## Work instruction
Retype each record exactly.

Dataset entries
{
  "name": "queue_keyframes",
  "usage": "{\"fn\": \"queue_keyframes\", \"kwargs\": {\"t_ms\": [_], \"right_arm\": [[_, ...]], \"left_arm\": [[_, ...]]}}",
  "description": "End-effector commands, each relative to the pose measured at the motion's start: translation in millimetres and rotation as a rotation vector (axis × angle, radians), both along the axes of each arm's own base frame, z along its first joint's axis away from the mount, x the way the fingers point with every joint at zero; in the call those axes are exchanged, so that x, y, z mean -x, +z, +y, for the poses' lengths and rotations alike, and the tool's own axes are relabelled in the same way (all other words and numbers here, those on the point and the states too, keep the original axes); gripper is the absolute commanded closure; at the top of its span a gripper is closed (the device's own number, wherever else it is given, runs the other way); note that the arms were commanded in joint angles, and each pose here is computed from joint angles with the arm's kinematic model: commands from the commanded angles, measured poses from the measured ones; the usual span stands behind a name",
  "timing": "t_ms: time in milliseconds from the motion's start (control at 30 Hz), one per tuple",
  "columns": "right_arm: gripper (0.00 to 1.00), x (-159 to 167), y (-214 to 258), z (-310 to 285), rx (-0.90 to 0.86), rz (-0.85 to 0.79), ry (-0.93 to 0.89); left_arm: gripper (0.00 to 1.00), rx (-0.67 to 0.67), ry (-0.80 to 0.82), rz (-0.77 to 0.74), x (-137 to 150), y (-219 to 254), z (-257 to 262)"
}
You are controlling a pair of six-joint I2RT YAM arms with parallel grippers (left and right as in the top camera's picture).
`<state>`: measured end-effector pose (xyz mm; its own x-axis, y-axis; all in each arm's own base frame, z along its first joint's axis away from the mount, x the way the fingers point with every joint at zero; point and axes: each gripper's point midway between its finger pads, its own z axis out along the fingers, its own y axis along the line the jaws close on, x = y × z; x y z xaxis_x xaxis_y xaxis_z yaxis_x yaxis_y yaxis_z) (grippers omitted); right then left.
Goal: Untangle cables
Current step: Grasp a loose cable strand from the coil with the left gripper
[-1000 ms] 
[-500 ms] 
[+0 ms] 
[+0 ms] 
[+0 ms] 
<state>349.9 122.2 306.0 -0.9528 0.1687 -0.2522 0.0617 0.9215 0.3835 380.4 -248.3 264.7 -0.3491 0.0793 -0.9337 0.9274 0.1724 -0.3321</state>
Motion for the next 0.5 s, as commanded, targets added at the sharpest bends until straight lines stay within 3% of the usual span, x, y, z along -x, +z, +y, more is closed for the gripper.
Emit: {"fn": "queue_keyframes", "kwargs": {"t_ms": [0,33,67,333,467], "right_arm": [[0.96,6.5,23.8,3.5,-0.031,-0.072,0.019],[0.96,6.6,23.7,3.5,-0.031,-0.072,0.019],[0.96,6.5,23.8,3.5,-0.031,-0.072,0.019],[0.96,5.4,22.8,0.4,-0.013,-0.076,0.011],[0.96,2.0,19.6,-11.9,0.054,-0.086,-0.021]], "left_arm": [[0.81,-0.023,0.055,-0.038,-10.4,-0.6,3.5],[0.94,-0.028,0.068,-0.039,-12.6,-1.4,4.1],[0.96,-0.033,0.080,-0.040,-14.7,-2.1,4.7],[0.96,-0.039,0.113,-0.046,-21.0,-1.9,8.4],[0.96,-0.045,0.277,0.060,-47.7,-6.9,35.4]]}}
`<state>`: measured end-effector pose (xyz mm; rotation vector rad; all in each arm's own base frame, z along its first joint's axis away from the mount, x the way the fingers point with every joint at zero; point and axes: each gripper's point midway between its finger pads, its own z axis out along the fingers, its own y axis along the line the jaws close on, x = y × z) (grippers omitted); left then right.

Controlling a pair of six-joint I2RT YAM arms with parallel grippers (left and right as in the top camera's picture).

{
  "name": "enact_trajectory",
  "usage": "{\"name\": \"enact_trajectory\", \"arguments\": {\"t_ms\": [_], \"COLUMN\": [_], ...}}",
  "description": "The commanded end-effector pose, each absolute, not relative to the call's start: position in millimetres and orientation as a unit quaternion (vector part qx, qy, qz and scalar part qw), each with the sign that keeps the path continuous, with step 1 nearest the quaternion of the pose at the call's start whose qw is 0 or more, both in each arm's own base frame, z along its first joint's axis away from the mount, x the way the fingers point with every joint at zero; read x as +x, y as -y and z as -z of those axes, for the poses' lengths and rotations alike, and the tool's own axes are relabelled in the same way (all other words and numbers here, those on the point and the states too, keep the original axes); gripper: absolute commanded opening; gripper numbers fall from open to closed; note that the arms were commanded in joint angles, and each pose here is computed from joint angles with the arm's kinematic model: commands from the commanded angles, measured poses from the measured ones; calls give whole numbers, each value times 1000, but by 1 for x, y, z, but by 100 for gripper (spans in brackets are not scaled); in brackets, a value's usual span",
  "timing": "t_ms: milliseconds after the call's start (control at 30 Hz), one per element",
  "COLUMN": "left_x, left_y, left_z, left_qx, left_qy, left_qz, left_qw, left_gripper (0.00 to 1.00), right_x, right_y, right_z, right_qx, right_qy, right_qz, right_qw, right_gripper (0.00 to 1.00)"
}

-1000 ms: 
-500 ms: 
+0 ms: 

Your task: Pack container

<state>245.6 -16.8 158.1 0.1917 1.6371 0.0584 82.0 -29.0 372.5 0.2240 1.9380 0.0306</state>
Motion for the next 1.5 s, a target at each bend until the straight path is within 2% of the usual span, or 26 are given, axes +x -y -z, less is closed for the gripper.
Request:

## Exercise output
{
  "name": "queue_keyframes",
  "usage": "{\"fn\": \"queue_keyframes\", \"kwargs\": {\"t_ms\": [_], \"right_arm\": [[_, ...]], \"left_arm\": [[_, ...]]}}",
  "description": "End-effector commands, each relative to the pose measured at the motion's start: translation in millimetres and rotation as a rotation vector (axis × angle, radians), both along the axes of each arm's own base frame, z along its first joint's axis away from the mount, x the way the fingers point with every joint at zero; in the call those axes are exchanged, so that x, y, z mean -x, +z, +y, for the poses' lengths and rotations alike, and the tool's own axes are relabelled in the same way (all other words and numbers here, those on the point and the states too, keep the original axes); gripper is the absolute commanded closure; at the top of its span a gripper is closed (the device's own number, wherever else it is given, runs the other way); note that the arms were commanded in joint angles, and each pose here is computed from joint angles with the arm's kinematic model: commands from the commanded angles, measured poses from the measured ones; the usual span stands behind a name",
  "timing": "t_ms: time in milliseconds from the motion's start (control at 30 Hz), one per tuple",
  "columns": "right_arm: gripper (0.00 to 1.00), x (-159 to 167), y (-214 to 258), z (-310 to 285), rx (-0.90 to 0.86), rz (-0.85 to 0.79), ry (-0.93 to 0.89); left_arm: gripper (0.00 to 1.00), rx (-0.67 to 0.67), ry (-0.80 to 0.82), rz (-0.77 to 0.74), x (-137 to 150), y (-219 to 254), z (-257 to 262)"
}
You are controlling a pair of six-joint I2RT YAM arms with parallel grippers (left and right as in the top camera's picture).
`<state>`: measured end-effector pose (xyz mm; its own x-axis, y-axis; all in each arm's own base frame, z along its first joint's axis away from the mount, x the way the fingers point with every joint at zero; point and axes: each gripper's point midway between its finger pads, its own z axis out along the fingers, its own y axis along the line the jaws close on, x = y × z; x y z xaxis_x xaxis_y xaxis_z yaxis_x yaxis_y yaxis_z) (grippers omitted); right then left.
Goal: Untangle cables
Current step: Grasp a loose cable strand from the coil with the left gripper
[-1000 ms] 
[-500 ms] 
[+0 ms] 
[+0 ms] 
[+0 ms] 
<state>349.9 122.2 306.0 -0.9528 0.1687 -0.2522 0.0617 0.9215 0.3835 380.4 -248.3 264.7 -0.3491 0.0793 -0.9337 0.9274 0.1724 -0.3321</state>
Motion for the next 0.5 s, as commanded, targets added at the sharpest bends until straight lines stay within 3% of the usual span, x, y, z along -x, +z, +y, more is closed for the gripper.
Emit: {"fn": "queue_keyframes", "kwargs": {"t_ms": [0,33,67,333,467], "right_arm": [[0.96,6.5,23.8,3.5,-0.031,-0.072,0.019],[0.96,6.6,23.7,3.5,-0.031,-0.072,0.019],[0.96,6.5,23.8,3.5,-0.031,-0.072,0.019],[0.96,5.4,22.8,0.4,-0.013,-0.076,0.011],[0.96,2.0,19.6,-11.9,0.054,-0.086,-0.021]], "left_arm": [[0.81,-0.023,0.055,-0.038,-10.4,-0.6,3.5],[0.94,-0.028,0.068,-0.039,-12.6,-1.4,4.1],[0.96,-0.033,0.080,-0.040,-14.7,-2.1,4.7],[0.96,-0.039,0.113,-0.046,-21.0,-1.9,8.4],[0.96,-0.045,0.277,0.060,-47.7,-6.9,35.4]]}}
`<state>`: measured end-effector pose (xyz mm; rotation vector rad; all in each arm's own base frame, z along its first joint's axis away from the mount, x the way the fingers point with every joint at zero; point and axes: each gripper's point midway between its finger pads, its own z axis out along the fingers, its own y axis along the line the jaws close on, x = y × z) (grippers omitted); left then right.

Controlling a pair of six-joint I2RT YAM arms with parallel grippers (left and right as in the top camera's picture).

{
  "name": "enact_trajectory",
  "usage": "{\"name\": \"enact_trajectory\", \"arguments\": {\"t_ms\": [_], \"COLUMN\": [_], ...}}",
  "description": "The commanded end-effector pose, each absolute, not relative to the call's start: position in millimetres and orientation as a unit quaternion (vector part qx, qy, qz and scalar part qw), each with the sign that keeps the path continuous, with step 1 nearest the quaternion of the pose at the call's start whose qw is 0 or more, both in each arm's own base frame, z along its first joint's axis away from the mount, x the way the fingers point with every joint at zero; read x as +x, y as -y and z as -z of those axes, for the poses' lengths and rotations alike, and the tool's own axes are relabelled in the same way (all other words and numbers here, those on the point and the states too, keep the original axes); gripper: absolute commanded opening; gripper numbers fall from open to closed; note that the arms were commanded in joint angles, and each pose here is computed from joint angles with the arm's kinematic model: commands from the commanded angles, measured poses from the measured ones; calls give whole numbers, each value times 1000, but by 1 for x, y, z, but by 100 for gripper (spans in brackets are not scaled); in brackets, a value's usual span",
  "timing": "t_ms: milliseconds after the call's start (control at 30 Hz), one per element",
  "COLUMN": "left_x, left_y, left_z, left_qx, left_qy, left_qz, left_qw, left_gripper (0.00 to 1.00), right_x, right_y, right_z, right_qx, right_qy, right_qz, right_qw, right_gripper (0.00 to 1.00)"
}

-1000 ms: 
-500 ms: 
+0 ms: 

Your task: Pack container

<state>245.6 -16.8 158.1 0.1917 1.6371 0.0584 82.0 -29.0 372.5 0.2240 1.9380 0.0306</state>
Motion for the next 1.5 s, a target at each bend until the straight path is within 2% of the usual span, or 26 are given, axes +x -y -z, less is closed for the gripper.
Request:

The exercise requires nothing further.